Gov. Charlie Baker told Boston Public Radio on Thursday that his administration stands by his public transportation investment plans, even as he faces criticism for not going far enough to address traffic congestion.

The Boston metropolitan region has 300,000 more cars and trucks than it did five years ago, according to an analysis of state data done by The Boston Globe.

Baker said Thursday the state has also added 300,000 jobs to the economy over the past five or six years, which strains a "public transportation system that hasn't been invested in forever."

"We are absolutely paying catch up across the board on this stuff," he said. "That's why we took such an aggressive position on investing in our public transportation system."

Baker has proposed an $18 billion bond bill to fund public transit investments, which would be used to fund existing programs and several new initiatives aimed toward sustainability over the next 10 years, according to a press releasefrom his office.

"It's important to understand that the big issue at the T right now is about how fast we can move the resources to get the work done and still run the line every single day. … The idea that the state isn’t making a big investment in people who ride public transit just isn’t true," he said.

Transportation advocates say modernizing the MBTA may be more to the tune of $50 billion, as a new report by transportation coalition A Better City calls for.

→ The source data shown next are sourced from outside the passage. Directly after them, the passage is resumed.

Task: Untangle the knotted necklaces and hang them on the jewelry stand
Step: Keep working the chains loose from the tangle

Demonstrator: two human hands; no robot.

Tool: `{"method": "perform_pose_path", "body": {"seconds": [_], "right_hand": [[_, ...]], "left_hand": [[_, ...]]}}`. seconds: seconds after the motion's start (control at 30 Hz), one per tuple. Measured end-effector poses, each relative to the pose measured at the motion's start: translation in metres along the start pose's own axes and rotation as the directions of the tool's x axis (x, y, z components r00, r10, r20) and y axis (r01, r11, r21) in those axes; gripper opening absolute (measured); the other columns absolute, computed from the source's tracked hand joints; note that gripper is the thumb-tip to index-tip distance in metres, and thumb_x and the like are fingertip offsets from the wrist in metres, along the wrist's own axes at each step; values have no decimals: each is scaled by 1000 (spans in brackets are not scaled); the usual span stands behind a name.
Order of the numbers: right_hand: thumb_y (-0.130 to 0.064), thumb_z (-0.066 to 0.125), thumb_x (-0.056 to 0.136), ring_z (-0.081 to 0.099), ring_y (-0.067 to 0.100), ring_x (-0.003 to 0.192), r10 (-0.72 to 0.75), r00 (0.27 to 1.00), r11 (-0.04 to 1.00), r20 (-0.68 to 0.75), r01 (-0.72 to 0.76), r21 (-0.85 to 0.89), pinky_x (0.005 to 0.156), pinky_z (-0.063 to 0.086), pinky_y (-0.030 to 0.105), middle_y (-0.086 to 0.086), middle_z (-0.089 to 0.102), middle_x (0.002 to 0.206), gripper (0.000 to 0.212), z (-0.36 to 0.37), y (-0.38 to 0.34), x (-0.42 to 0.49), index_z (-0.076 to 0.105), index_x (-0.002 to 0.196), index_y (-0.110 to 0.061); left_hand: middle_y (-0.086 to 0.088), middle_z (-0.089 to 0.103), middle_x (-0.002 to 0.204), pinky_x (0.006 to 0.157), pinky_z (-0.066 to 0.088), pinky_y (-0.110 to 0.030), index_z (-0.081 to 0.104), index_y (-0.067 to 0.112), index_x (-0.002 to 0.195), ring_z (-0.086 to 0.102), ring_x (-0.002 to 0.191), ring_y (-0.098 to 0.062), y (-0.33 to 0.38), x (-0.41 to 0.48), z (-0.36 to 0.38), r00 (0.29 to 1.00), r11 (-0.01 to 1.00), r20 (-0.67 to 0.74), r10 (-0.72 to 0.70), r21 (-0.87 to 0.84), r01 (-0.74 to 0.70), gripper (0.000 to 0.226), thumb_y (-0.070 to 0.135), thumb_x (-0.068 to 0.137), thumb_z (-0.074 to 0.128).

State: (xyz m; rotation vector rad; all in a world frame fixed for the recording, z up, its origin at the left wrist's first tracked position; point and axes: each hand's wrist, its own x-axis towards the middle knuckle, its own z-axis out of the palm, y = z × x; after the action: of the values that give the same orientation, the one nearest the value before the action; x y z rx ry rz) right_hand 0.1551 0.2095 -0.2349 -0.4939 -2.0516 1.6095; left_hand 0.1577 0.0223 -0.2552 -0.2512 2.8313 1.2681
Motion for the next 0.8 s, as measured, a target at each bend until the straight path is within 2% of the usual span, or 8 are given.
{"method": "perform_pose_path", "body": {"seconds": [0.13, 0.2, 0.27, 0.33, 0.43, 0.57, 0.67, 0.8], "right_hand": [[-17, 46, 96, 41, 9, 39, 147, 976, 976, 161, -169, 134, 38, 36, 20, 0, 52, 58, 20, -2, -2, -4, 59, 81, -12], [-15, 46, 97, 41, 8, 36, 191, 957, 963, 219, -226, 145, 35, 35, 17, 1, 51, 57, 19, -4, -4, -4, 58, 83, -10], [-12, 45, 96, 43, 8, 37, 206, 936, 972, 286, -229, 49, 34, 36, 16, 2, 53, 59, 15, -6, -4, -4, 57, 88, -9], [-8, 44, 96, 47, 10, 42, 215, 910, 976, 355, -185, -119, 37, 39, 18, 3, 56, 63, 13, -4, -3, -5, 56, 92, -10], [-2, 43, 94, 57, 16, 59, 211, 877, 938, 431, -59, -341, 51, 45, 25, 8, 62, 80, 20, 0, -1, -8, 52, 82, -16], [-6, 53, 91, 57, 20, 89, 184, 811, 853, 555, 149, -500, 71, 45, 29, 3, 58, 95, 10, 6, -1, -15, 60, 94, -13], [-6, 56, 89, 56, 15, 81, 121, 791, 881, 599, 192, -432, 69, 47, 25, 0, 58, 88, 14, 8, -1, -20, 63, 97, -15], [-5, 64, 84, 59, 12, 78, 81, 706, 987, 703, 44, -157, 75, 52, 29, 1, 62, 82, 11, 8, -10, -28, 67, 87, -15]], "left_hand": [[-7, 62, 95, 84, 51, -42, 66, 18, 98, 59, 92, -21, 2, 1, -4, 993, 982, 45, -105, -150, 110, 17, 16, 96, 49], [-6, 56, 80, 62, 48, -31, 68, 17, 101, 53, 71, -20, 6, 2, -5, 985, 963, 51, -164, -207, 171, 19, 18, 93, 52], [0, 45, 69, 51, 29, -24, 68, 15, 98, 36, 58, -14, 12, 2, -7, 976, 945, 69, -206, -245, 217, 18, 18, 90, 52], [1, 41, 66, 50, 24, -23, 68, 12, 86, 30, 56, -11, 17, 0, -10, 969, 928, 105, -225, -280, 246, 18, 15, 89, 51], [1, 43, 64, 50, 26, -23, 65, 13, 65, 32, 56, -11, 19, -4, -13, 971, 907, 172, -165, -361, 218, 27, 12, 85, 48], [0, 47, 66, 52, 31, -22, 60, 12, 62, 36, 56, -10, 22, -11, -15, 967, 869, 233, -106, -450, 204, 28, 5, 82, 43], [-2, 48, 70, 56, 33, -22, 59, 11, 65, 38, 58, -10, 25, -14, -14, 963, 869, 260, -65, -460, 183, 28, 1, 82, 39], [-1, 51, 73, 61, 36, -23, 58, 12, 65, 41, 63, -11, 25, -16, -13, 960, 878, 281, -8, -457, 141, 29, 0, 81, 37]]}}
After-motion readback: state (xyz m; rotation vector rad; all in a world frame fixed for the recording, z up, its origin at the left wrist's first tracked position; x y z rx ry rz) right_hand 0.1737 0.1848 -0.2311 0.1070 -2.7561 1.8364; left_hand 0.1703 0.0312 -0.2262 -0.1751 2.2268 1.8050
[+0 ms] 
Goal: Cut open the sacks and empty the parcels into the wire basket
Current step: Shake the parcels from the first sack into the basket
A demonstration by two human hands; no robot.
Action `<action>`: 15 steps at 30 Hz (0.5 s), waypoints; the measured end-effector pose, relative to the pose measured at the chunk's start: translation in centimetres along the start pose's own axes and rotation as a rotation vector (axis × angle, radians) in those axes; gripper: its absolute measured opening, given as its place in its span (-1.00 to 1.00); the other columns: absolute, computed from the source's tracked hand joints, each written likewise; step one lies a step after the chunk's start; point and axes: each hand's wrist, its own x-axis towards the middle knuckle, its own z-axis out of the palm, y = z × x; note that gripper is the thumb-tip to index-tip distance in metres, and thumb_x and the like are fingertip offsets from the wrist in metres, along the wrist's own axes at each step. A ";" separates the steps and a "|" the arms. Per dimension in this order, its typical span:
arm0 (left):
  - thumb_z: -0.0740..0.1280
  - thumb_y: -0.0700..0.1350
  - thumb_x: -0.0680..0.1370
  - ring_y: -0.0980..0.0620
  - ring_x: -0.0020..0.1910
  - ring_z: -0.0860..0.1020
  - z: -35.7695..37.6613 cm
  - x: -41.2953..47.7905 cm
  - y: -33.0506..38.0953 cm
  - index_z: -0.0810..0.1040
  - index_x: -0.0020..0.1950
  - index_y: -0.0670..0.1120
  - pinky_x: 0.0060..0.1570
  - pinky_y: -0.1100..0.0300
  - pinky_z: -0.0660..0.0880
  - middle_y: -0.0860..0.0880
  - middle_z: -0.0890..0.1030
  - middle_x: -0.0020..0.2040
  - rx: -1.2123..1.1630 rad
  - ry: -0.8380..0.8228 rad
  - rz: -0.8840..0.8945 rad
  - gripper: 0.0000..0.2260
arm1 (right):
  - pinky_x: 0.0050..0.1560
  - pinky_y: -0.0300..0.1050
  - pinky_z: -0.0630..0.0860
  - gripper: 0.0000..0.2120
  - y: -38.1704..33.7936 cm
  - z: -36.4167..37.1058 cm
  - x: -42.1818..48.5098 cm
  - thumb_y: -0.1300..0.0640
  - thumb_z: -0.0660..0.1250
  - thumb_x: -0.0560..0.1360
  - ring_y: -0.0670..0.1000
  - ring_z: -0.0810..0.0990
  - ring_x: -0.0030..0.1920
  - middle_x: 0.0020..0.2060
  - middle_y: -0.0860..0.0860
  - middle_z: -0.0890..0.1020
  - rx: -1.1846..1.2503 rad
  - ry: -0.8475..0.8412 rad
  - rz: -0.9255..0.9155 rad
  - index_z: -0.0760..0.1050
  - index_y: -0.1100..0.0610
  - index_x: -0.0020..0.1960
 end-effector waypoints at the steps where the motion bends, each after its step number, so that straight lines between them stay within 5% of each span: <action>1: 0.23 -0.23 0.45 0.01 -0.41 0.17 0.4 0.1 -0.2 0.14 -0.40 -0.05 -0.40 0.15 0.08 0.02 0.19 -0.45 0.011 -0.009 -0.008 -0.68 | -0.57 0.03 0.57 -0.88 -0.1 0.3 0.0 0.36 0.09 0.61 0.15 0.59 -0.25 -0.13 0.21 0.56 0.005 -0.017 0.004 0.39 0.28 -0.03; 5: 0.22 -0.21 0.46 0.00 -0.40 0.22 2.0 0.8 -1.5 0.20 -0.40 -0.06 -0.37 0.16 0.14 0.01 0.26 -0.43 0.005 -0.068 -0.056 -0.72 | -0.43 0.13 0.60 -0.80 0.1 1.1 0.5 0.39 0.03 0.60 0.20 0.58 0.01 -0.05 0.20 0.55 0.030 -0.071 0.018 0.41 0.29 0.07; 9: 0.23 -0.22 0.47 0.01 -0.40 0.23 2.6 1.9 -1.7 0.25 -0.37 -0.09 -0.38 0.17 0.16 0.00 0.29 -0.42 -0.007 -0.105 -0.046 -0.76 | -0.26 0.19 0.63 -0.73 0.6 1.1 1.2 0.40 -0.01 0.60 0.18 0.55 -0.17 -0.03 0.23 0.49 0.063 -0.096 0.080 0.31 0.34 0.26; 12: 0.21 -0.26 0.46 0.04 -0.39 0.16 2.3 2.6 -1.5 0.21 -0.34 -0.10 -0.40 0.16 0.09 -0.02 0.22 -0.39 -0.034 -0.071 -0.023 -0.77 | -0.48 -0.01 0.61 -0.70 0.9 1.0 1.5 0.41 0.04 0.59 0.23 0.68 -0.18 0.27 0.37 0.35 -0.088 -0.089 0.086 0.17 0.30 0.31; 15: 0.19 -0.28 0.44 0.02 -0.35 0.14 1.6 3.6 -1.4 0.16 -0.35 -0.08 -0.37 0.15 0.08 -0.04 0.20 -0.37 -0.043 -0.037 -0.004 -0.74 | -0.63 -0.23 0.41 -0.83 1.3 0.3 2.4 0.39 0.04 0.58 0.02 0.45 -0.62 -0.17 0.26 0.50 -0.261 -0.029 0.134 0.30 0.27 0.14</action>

Baker also responded to the fascination withhis own public transit ridership as governor.

"I talk to people all the time who ride the public transit system. I'm not a virtue signaler," he said. "My job is to try to make the thing better, and given what we inherited on that thing, I'll put our record up against any of our predecessors."

Correction: A previous version of this story incorrectly named the transportation coalition that wrote the report "Funding Transportation Solutions." That coalition is called A Better City.

During his monthly Ask The Governor segment with Boston Public Radio, Baker also discussed the education, flavored nicotine product ban, and hands-free driving bills sent to his desk; transparency at the RMV; and the new head of State Police.